Working now but not present in the public build is an agentic code editor that provides 14 different tools that the model can invoke - including browsing the filesystem, grepping through source files, diff editing, checking system capability, working with MacPorts dependencies, and even running arbitrary commands... as you can imagine, this is pretty powerful but can easily be abused without guardrails. It is functional though, I can ask my agent to create a brand new CMake project, configure it, and test to make sure it builds and it will (after a couple of tries) actually do it. The biggest problem is cost - I don't have access to the fancy cutting edge context optimizations like you see in Cursor or Claude Code, and all of my guardrails are just "best guess" alignment so the bill quickly spins out of control - especially with larger models. I tried to use GLM 4.7 as a local model alternative, and it is happy to use my tools, just not in a very smart or fast way.

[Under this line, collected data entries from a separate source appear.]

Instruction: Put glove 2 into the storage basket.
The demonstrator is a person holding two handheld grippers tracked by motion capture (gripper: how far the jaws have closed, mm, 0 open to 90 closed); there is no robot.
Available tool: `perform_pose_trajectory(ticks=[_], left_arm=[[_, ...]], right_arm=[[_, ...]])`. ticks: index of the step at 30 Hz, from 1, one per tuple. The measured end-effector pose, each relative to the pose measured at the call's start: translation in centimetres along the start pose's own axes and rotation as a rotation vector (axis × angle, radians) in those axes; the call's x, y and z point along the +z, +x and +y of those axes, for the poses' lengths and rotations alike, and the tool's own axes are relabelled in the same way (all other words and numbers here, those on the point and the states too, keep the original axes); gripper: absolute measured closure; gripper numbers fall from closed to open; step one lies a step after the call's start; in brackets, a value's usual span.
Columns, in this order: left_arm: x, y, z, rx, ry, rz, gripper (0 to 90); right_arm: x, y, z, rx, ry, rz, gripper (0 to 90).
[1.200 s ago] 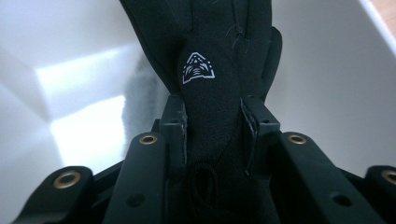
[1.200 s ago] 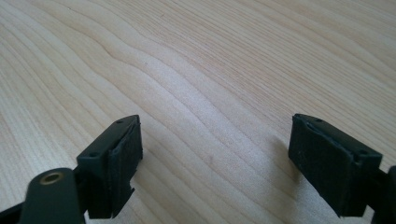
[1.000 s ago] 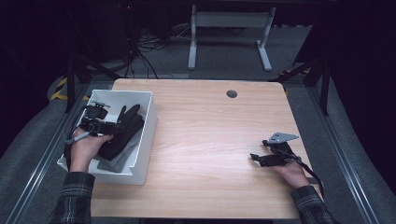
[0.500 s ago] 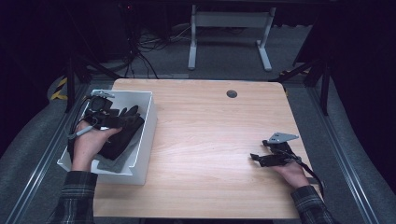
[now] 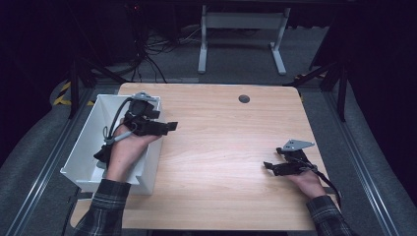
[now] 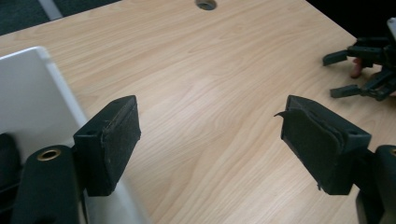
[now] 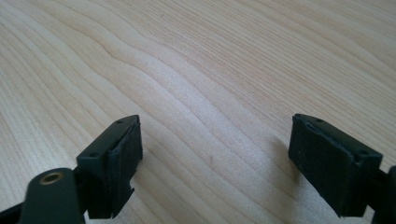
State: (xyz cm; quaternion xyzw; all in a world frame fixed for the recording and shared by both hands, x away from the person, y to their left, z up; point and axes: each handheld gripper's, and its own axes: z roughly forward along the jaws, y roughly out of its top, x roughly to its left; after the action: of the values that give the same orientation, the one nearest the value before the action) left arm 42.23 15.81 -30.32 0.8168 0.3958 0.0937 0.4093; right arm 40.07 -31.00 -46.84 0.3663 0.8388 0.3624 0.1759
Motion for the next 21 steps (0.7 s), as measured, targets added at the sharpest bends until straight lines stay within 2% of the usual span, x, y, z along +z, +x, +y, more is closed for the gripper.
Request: perform_pose_trajectory(ticks=[5,10,14,16,21], left_arm=[[2.2,-2.5,0.2,0.04,0.01,-0.043,17.0],[4.8,-4.6,-0.3,0.08,0.038,-0.073,15.3],[6.8,-5.6,-1.0,0.107,0.057,-0.086,14.9],[7.6,-6.1,-1.5,0.127,0.061,-0.079,14.7],[9.6,-6.8,-2.9,0.137,0.069,-0.086,14.0]], right_arm=[[0.0,0.0,0.0,-0.001,0.0,0.001,18.0],[0.0,0.0,0.0,-0.003,0.002,0.001,17.7],[0.0,0.0,0.0,-0.003,0.002,0.001,17.6],[0.0,0.0,0.0,-0.004,0.002,0.001,17.5],[0.0,0.0,0.0,-0.004,0.002,0.002,17.4]])
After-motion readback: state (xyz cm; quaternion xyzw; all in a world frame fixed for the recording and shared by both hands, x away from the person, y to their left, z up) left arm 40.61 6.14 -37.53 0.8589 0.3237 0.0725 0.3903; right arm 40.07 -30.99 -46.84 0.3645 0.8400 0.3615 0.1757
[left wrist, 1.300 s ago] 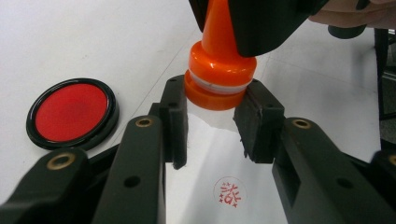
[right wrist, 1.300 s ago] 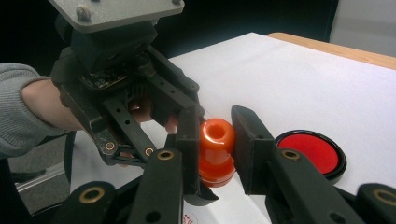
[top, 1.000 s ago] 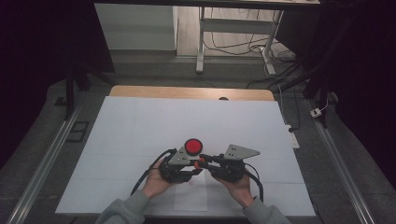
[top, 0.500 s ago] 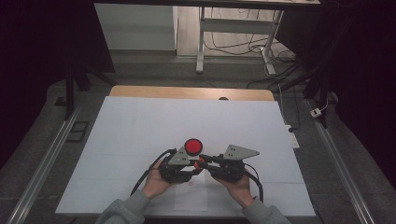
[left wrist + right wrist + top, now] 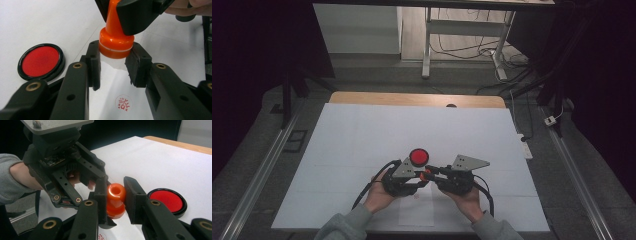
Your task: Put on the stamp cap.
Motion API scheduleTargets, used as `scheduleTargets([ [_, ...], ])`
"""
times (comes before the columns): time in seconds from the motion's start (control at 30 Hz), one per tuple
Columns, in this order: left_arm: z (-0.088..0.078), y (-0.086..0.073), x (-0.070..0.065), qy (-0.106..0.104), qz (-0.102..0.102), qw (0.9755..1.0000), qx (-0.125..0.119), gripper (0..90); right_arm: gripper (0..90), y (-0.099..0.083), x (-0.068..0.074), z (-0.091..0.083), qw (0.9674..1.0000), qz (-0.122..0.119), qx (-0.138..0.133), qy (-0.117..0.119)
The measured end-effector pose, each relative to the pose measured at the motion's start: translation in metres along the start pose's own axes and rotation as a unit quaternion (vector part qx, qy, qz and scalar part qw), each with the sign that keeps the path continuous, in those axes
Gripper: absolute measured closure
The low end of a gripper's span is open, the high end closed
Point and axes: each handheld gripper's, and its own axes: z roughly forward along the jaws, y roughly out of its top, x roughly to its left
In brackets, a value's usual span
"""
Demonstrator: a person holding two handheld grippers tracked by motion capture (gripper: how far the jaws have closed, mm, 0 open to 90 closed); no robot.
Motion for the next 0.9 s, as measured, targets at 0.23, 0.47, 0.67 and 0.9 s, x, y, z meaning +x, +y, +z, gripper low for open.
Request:
scheduleTargets([
  [0.23,-0.0002,0.0001,-0.0005,0.003,0.002,1.0,0.001,65.0,72.5,-0.0002,-0.0011,-0.0001,1.0,0.006,-0.002,0.002],
  [0.47,-0.0002,0.0007,-0.0006,0.0,0.0,1.0,0.007,65.1,72.7,-0.0009,-0.0019,0.0006,0.9999,0.013,-0.001,0.007],
  [0.67,0.0001,0.0007,-0.0011,0.001,0.004,0.9999,0.01,65.1,72.8,-0.0012,-0.0021,0.0009,0.9999,0.014,0.003,0.009],
  [0.9,0.0007,-0.0002,-0.0019,-0.001,0.0,1.0,0.008,65.2,72.9,-0.0023,-0.0014,0.001,0.9999,0.011,0.003,0.008],
])
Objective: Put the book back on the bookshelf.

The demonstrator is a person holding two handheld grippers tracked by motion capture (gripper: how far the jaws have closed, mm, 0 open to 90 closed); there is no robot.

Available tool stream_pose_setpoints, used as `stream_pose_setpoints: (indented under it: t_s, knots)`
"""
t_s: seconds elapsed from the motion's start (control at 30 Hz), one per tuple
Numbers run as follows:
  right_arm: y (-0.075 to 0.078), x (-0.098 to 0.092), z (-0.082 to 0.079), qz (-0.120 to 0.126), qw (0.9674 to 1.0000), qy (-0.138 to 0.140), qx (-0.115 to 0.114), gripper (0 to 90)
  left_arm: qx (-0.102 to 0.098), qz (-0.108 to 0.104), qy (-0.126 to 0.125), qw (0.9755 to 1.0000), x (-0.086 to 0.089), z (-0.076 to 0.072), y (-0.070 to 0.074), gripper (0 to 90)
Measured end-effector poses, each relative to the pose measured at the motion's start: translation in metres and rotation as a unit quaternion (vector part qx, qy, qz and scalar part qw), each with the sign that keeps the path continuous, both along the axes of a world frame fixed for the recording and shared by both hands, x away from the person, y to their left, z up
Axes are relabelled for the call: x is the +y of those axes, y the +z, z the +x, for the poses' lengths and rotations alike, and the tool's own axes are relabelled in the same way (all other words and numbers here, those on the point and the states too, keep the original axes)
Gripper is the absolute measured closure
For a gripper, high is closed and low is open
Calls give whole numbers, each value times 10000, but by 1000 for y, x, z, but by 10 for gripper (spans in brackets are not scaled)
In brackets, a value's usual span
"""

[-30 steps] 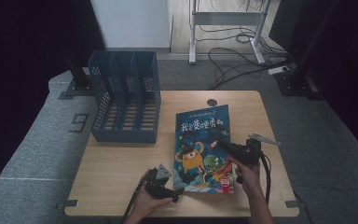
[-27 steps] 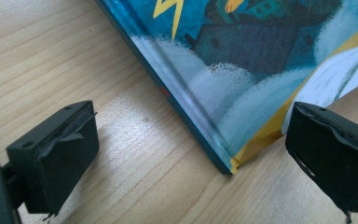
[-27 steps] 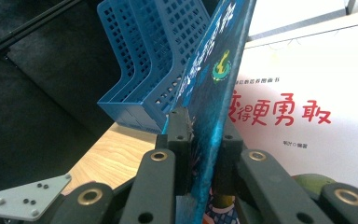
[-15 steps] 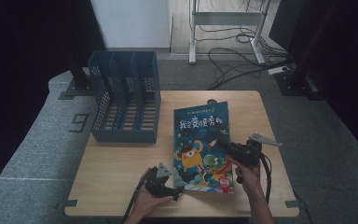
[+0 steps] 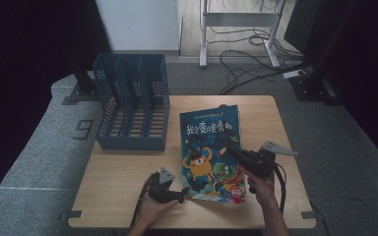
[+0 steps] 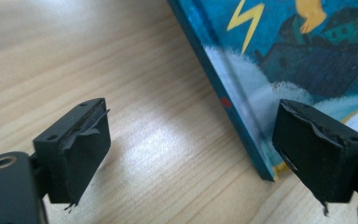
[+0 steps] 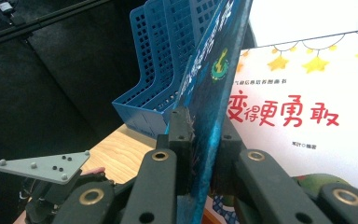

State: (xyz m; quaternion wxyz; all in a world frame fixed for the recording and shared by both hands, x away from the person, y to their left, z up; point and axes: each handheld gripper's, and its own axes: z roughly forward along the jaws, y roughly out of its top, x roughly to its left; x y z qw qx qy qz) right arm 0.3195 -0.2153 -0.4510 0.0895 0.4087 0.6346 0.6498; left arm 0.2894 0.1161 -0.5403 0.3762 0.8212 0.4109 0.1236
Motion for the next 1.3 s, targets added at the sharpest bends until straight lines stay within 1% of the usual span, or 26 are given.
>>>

With enough work and no concern for cost, it could probably exercise a high enough degree of autonomy to take a git repo for a simple dependency (no v8 or anything crazy) and just have it build, test, iterate directly on the hardware until it completes a port entirely on its own - this is pretty much what it's already capable of doing, as long as the user is independently building and testing. Probably going to end up leaving this feature on the shelf until I get a better understanding of MCP, or how I can do this cheaply and securely - maybe in a couple of years when compute costs aren't as insane.